*Task*:
Copy everything in the data below exactly except the pictures.

__________

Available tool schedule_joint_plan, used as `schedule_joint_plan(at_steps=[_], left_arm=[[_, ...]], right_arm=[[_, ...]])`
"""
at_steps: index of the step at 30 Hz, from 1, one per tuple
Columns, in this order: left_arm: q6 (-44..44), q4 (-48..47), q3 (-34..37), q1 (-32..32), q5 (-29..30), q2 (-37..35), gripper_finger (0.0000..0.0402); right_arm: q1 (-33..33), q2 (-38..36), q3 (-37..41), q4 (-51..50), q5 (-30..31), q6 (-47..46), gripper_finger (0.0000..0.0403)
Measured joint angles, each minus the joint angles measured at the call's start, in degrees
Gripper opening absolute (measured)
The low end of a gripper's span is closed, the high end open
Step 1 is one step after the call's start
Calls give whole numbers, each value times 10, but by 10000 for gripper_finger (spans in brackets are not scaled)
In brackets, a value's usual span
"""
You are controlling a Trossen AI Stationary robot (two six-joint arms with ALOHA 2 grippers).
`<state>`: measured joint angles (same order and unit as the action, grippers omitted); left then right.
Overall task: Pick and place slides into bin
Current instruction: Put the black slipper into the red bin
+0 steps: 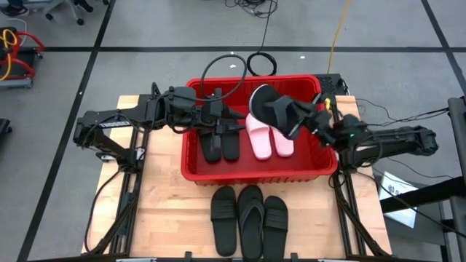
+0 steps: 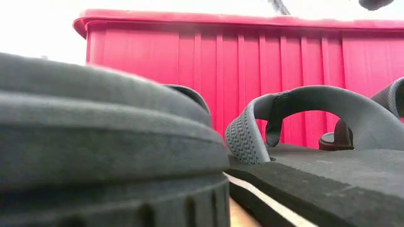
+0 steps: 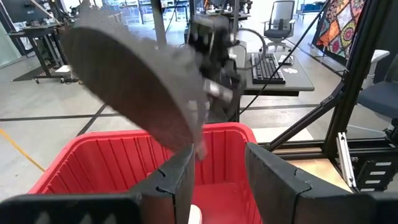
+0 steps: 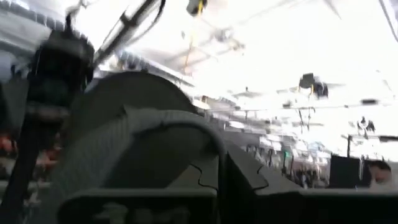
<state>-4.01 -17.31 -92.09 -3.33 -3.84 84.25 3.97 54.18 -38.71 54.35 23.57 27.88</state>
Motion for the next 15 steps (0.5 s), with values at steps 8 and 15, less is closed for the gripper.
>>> schedule_joint_plan(at_steps=[8,15], left_arm=[[-17,3,0,0,0,0,143],[-22,4,0,0,0,0,143]], right_arm=[[57,15,-179,-267,-14,24,0],[75,37,-288,-523,173,-114,0]])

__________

*Answer section*:
Available tool schedule_joint_plan, used as `schedule_joint_plan(at_steps=[_], left_arm=[[_, ...]], right_arm=[[_, ...]])`
"""
at_steps: index of the step at 30 Hz, from 1, one per tuple
Columns, in this order: left_arm: q6 (-44..44), q4 (-48..47), q3 (-34..37), q1 (-32..32), q5 (-29..30), q2 (-37..35), gripper_finger (0.0000..0.0402); right_arm: q1 (-33..33), q2 (-38..36), q3 (-37..41), q4 (-51..50), q5 (-30..31), q6 (-47..46), gripper_finger (0.0000..0.0403)
Measured joint angles, each minus the joint angles measured at the call's start, in degrees
Gripper opening absolute (measured)
The low end of a gripper's span is closed, the high end open
Step 1 is one step after the call's start
Calls give whole numbers, each value times 10, but by 10000 for gripper_finger (spans in brackets are not scaled)
In brackets, a value's usual span
"""
You are controlling a Trossen AI Stationary robot (two six-joint arms with ALOHA 2 grippers).
`<state>`: measured joint angles (same order and unit as the action, grippers omitted); left then right.
Overall task: Pick and place slides into bin
Current instruction: Put the black slipper into the red bin
+0 steps: 
+0 steps: 
+0 steps: 
+0 steps: 
<state>-4.01 -17.31 -92.09 -3.33 -3.84 84.25 3.97 54.18 -38.71 54.35 23.57 27.88</state>
Motion for the next 15 steps (0.5 s), with values at steps 8 and 15, less is closed for the gripper.
>>> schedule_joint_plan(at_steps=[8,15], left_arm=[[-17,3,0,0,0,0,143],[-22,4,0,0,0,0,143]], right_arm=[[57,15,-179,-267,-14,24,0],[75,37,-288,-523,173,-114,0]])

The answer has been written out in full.